Que Pensez-vous de la lutte contre la corruption qui est aujourd’hui  engagée ?

La corruption est un phénomène répandu dans le monde. Elle donne lieu à des préoccupations sérieuses d’ordre social, moral, politique et économique, qui entravent la bonne gouvernance, font obstacle au développement et faussent la concurrence. La corruption affaiblit la justice, interfère avec les droits de l’Homme et nuit à la lutte contre la pauvreté. Tous les gouvernements s’engagent à lutter contre la corruption en adhérant à des accords internationaux, tels que la Convention sur la lutte contre la corruption d’agents publics étrangers dans les transactions commerciales internationales de l’Organisation de Coopération et de Développement Économiques et la Convention des Nations Unies contre la corruption, ou en adaptant leur législation locale. Cependant, la loi seule ne suffit pas pour résoudre ce problème. Il nous faut travailler ensemble la main dans la main pour résoudre ce fléau.

Que pensez-vous de la levée d’immunité de trois députés la semaine dernière ?

Nul n’est au-dessus de la loi et c’est mieux ainsi. La journée du 24 Juillet 2018 doit être inscrite d’une pierre blanche dans les annales de l’histoire parlementaire de notre pays.

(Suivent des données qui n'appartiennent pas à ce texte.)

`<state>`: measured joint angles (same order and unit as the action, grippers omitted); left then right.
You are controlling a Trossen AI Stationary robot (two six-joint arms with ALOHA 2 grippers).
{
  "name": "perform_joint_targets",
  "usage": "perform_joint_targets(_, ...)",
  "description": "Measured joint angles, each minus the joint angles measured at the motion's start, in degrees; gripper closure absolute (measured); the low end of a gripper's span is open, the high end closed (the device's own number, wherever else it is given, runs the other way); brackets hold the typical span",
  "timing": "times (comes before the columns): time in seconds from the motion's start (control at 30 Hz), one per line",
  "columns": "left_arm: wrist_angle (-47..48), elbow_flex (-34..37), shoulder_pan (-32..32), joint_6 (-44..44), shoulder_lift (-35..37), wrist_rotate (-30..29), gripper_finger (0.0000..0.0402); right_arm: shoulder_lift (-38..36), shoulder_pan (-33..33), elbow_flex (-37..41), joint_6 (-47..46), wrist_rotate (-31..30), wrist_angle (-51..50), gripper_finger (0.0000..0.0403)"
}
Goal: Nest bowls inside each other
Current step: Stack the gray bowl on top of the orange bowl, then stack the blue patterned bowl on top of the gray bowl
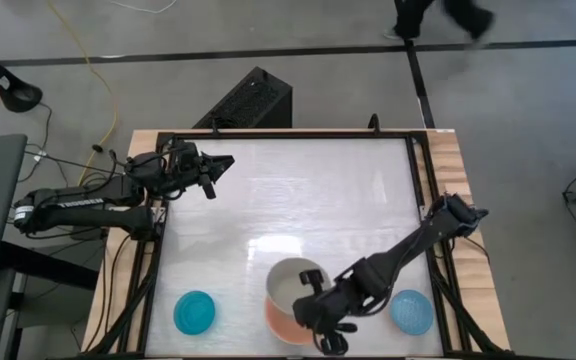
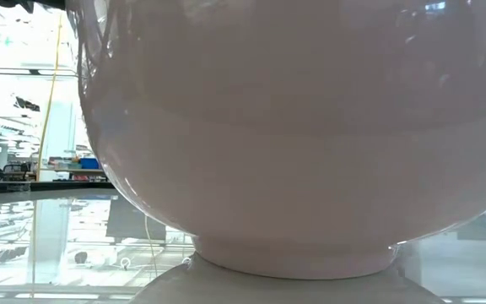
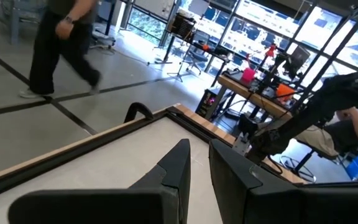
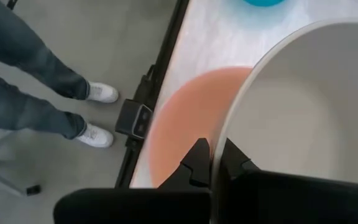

Depuis 1990, c’est la première fois que nous assistons à la levée effective de l’immunité de parlementaires. La raison importe peu, nous devons simplement nous réjouir du fait qu’aujourd’hui il est désormais possible de lever l’immunité d’un député. C’est un signal fort contre l’impunité, peu importe l’issue de cette triple levée.

Quel est votre mot de la fin ?

Après 58 ans, nous devons retenir comme Jean Monnet le dit : «  Rien n’est possible sans les hommes, mais rien n’est durable sans les institutions ». Notre pays doit engager une profonde recomposition de sa classe politique. Le Bénin de 2018 est exposé à de nouvelles réalités et à de nouvelles vulnérabilités mais l’offre politique n’est plus adaptée à notre époque. La jeunesse béninoise doit construire avec nos dirigeants actuels une ambition qui s’appuie sur les réalités de notre temps et qui préparent demain pour nos enfants. Ce rendez-vous à ne pas manquer est celui de la cohésion de la jeunesse béninoise de l’intérieur comme de l’extérieur. Nous devons créer ensemble un contrat social entre les institutions de la République et la jeunesse béninoise. Travaillons ensemble à traduire le rêve de nos aînés et les pleurs de nos enfants en actes pour un mieux vivre dans notre cher et beau pays le Bénin. Soyons Tous Acteurs.